The traditional Easter Cake is the Simnel Cake. It's a light fruit cake decorated with marzipan. Traditionally, it has eleven little balls of marzipan, to represent the 11 disciplies (Judas not included!). Here's a recipe converted to US measurements.
posted by essexjan at 12:58 AM on March 31, 2010 [1 favorite]

Well, sounds like I'll try powdered culture and full-fat milk.

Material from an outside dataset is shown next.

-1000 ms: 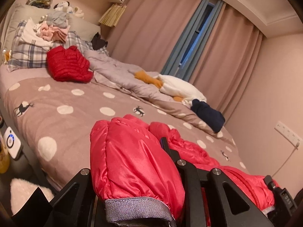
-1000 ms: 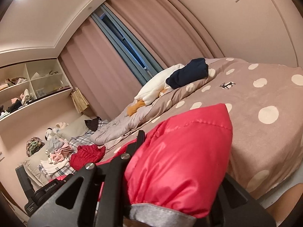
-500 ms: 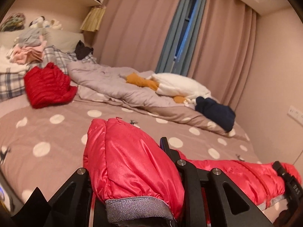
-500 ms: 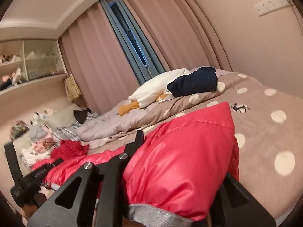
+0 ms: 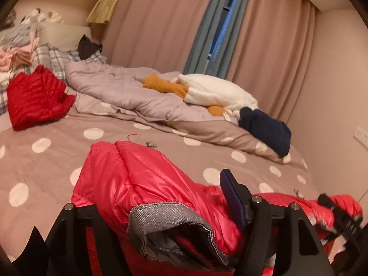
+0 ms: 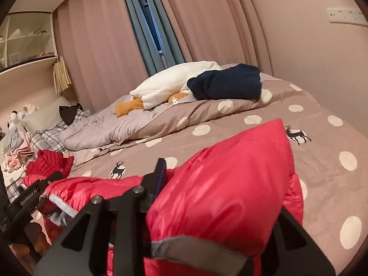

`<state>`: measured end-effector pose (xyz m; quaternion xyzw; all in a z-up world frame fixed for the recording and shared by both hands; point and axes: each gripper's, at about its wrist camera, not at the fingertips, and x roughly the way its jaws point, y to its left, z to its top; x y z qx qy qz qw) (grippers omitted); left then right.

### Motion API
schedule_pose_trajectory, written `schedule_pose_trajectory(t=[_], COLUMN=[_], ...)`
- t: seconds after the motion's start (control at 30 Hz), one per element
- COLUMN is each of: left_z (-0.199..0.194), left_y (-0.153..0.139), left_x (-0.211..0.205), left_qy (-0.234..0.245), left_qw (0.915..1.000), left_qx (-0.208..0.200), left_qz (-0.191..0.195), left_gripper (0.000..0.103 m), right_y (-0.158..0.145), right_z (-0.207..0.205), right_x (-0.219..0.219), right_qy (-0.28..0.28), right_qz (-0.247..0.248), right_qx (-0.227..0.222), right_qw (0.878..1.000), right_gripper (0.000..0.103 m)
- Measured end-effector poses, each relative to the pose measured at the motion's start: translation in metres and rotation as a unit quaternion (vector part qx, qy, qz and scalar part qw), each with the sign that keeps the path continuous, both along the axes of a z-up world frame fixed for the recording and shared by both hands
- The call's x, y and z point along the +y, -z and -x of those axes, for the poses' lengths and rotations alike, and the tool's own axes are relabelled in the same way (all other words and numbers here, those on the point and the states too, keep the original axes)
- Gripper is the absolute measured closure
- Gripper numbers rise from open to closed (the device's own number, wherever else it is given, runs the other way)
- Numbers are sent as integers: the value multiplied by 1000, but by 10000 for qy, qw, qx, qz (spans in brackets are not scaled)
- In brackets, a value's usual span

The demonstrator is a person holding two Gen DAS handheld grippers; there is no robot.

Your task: Fold large clothes

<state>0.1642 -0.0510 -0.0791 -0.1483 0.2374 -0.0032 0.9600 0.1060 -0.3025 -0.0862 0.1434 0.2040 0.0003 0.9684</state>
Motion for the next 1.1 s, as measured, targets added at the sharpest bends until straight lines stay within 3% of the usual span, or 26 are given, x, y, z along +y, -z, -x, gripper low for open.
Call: schedule_pose_trajectory(t=[0.13, 0.27, 0.33, 0.4, 0.63, 0.8, 1.0, 1.1], left_z=[10, 21, 25, 27, 24, 24, 37, 44], left_y=[-2, -9, -10, -10, -11, -13, -24, -31], left_x=[-2, 6, 4, 2, 2, 7, 13, 20], left_qy=[240, 241, 314, 233, 206, 274, 269, 93], left_qw=[9997, 9988, 9987, 9991, 9990, 9982, 9969, 9958], left_qx=[41, -37, -113, -96, -122, -172, -467, -688], left_qz=[9, 432, 388, 329, 367, 498, 570, 603], left_gripper=[27, 21, 18, 18, 17, 9, 5, 3], right_y=[8, 1, -1, -3, -2, -2, -7, -13], right_z=[1, 17, 23, 24, 20, 19, 28, 34], right_x=[-6, 2, 7, 10, 16, 13, 12, 14], right_qy=[19, -31, -130, -191, -124, -155, -257, -307], right_qz=[-473, -404, -371, -347, -174, -265, -400, -344], right_qx=[198, 63, -9, -46, 20, 14, -179, -297], right_qw=[9987, 9992, 9992, 9992, 9998, 9995, 9987, 9985], right_gripper=[47, 43, 31, 26, 23, 17, 4, 3])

Keep the cake suggestions coming! I like the sound of the hummingbird cake, but more options is great!
posted by mccarty.tim at 7:21 AM on March 31, 2010

I've successfully made yogurt using about 2T yogurt mixed in, either store-bought or from my previous batch. I would try it with the full fat milk and 2T yogurt first, instead of going out to buy powdered cultures.
posted by insectosaurus at 10:55 AM on March 31, 2010

I make yogurt in a dehydrator that I've verified the temperature settings on (~115 F). Should be similar behavior to a yogurt maker.

I didn't like the powdered milk thing -- the taste is funny and it's an extra step/ingredient. I also didn't like the boiling/scalding thing because it's an extra step and a bunch of extra time (time to boil it, time to cool it before you can add the starter, blah, blah, blah).

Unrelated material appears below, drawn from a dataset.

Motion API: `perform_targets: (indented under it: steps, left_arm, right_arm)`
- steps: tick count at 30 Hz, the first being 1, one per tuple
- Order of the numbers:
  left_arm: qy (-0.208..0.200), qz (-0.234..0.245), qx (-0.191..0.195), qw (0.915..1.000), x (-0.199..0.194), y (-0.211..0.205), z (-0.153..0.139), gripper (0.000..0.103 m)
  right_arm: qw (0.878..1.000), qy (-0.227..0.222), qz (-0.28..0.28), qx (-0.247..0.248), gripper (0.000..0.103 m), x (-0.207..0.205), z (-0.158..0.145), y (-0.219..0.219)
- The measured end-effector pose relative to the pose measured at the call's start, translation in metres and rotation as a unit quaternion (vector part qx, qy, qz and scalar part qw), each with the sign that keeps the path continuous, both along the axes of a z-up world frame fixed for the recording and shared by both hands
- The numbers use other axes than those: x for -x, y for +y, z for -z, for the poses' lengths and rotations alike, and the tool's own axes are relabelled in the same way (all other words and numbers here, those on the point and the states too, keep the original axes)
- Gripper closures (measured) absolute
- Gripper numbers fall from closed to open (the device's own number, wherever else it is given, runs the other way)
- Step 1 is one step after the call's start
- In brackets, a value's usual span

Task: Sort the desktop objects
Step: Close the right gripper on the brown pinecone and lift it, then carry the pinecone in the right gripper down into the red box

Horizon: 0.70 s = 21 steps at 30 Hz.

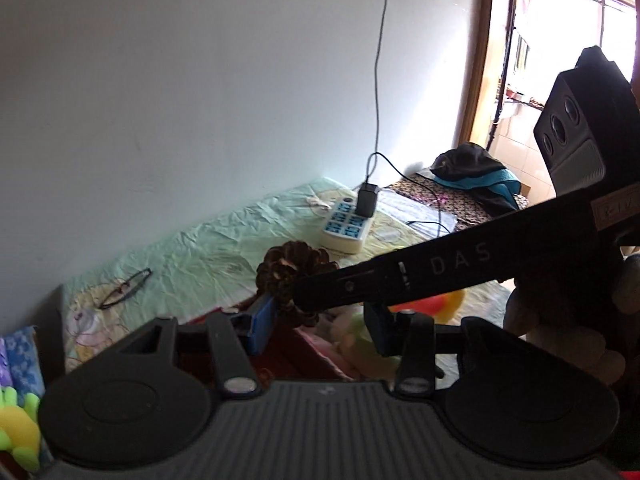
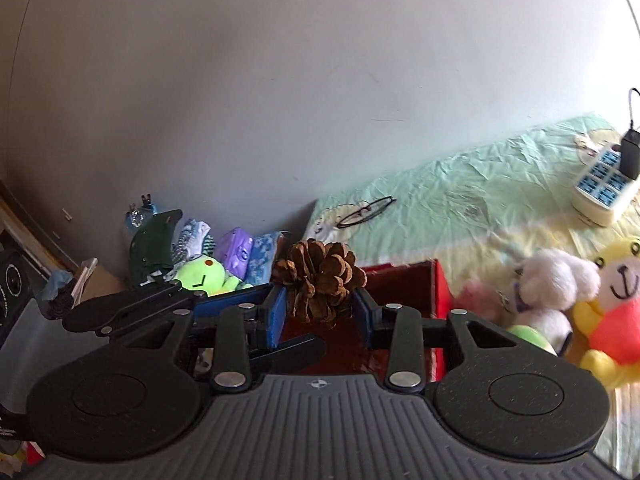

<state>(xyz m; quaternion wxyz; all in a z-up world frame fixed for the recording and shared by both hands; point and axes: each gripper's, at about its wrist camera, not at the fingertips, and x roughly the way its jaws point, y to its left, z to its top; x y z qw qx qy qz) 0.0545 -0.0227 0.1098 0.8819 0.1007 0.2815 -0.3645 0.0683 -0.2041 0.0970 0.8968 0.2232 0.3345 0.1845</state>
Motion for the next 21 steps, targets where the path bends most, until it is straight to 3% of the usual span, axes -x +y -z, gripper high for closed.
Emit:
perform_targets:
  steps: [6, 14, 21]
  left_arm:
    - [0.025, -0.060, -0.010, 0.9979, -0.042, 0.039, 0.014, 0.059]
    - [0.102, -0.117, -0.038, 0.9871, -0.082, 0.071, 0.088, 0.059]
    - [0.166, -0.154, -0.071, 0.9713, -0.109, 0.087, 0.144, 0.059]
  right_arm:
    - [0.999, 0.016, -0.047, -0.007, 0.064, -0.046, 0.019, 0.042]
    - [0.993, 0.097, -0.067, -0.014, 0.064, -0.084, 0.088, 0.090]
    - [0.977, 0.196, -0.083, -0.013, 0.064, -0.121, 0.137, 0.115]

My recipe: Take a packet of yogurt starter (the packets of powdered stuff), split that across two quart mason jars. Split a half-gallon of Horizon whole milk across the two quart jars. Stir. Microwave until it's at 100-105 degrees F (I have a specific time that I can use on my microwave, but that will differ by microwave). Put lids on loosely. Put in dehydrator for ~12 hours.

Packet, pour, stir, microwave, put in dehydrator. You need the packets (which keep) and a half-gallon of milk. And yes, apparently you can microwave it with the starter in there and it doesn't bother it. It works very consistently and the yogurt is quite thick. It comes out quite a bit better and thicker with Horizon than other milks that I've tried. Not sure why. I haven't tried lower-fat milk yet. I also haven't tried using yogurt for the starter instead of the packets (just haven't gotten around to it yet because I haven't run out of packets yet).

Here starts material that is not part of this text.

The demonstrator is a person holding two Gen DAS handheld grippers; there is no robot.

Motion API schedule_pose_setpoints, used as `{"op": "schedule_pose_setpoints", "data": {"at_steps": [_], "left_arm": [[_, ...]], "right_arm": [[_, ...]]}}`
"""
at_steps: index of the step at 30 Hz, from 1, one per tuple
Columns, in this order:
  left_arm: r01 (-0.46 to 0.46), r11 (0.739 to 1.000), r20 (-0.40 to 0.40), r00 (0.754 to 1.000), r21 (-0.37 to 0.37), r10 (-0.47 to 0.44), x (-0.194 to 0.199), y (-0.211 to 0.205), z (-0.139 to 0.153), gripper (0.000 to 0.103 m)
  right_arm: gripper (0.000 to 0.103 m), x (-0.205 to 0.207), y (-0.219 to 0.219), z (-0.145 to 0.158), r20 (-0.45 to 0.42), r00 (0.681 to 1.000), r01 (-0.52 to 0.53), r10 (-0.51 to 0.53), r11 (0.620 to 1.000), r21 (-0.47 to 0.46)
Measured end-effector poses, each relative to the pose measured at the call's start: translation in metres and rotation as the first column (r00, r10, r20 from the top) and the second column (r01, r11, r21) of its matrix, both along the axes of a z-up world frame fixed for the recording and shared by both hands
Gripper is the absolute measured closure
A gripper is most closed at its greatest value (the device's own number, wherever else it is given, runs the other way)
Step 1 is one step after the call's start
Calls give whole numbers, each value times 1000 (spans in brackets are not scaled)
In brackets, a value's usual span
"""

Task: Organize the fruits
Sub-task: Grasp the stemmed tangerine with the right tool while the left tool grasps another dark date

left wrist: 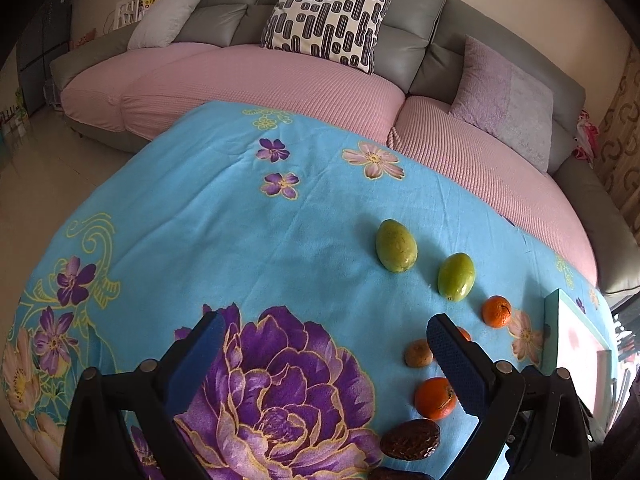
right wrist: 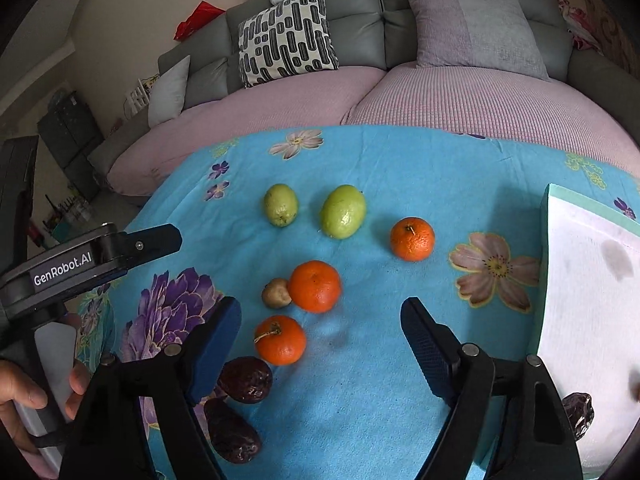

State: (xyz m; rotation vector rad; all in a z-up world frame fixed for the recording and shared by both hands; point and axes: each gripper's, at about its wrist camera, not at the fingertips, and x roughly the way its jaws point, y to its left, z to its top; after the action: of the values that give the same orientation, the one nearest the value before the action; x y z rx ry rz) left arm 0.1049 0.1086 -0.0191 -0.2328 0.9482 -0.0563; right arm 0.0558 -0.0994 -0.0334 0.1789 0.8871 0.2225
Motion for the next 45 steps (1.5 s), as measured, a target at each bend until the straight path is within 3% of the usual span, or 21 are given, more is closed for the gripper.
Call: {"op": "schedule_pose_setpoints", "data": {"at_steps": [1,3,4,9,12,19,30,36,45], "left_arm": [[-2,1000,-13,1000,1,2,2,0,-4,4],[-5,1000,-45,999,7,6,5,-1,-13,13],[-5,1000,-62,998,7,6,7,-1,-17,13],[-12,1000,-99,995,-2,11,9,-1,-26,19],[-19,1000,-88,996,-5,18,7,-1,-24,21],[-5,999,-88,996,-38,2,8,-2,-21,26],[34,994,-90,995,-100,-43,-1,-11,-16,29],[113,988,-90,988,-103,-123,-15,-29,-13,29],[216,971,-127,965,-106,-228,-42,-55,-23,33]], "right_arm": [[21,1,3,-3,-8,1000,-8,8,1000,0],[42,3,10,-8,-27,999,-23,23,1000,-2],[44,5,13,-11,-35,999,-29,29,1000,-5],[46,8,23,-22,-72,996,-58,59,998,11],[55,10,30,-27,-90,993,-79,79,997,4],[65,14,32,-33,-114,991,-70,72,997,15],[67,5,16,-19,-114,993,-31,37,998,52],[67,-15,-18,-5,-140,988,76,-69,996,51],[67,-38,-62,19,-98,979,182,-177,982,48]]}}
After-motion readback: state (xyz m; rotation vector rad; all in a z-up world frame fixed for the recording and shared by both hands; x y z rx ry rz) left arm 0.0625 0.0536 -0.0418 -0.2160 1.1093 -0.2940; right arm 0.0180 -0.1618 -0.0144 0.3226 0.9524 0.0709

It's true, though, that you won't get quite the texture of a lot of the commercial yogurts because they cheat with extra ingredients like gelatin.
posted by madmethods at 2:07 PM on March 31, 2010

Well, we ultimately decided on cool, refreshing Stained Glass Cake, which is creamier than regular cake, lighter than cheesecake, and less gritty than ricotta cake. Pardon the paywall. This could get you pretty close, though.
posted by mccarty.tim at 12:54 PM on April 1, 2010

It seems like you've decided to go the powdered starter route which I've never tried (or seen) but I make yogurt all the time. The keys to good texture are to bring the milk up to 185 for 10 minutes (which it sounds like your doing by boiling), and use yogurt that has only milk and cultures. Most, if not all of the lowfat supermarket yogurts have pectin, inulin, or some other sort of thickener which for some reason, even at the really low concentrations when used for starter, cause the yogurt to be slimy or generally thin with some clumps. So just make sure the started has nothing but milk and cultures. I leave overnight in my oven which is usually ~115 degrees, so similar to a yogurt maker, I assume. I usually use 2% milk without any added dry milk and get a texture that is slightly thicker than plain Dannon or Stonyfield farms, and sometimes strain if I want a Greek style yogurt or labne.
posted by ...tm... at 2:55 PM on April 4, 2010

As an FYI, I tried the following with my yogurt maker this past weekend:

7 part skim milk : 1 part Dannon plain yogurt
Brought the milk to a low froth, cooled the pan in the sink until it reached body temperature, poured it into a pitcher with the yogurt, whisked, added some vanilla for grins, decanted into 7 jars and into the yogurt machine for 10 hours. Came out exactly the same consistency as the Dannon.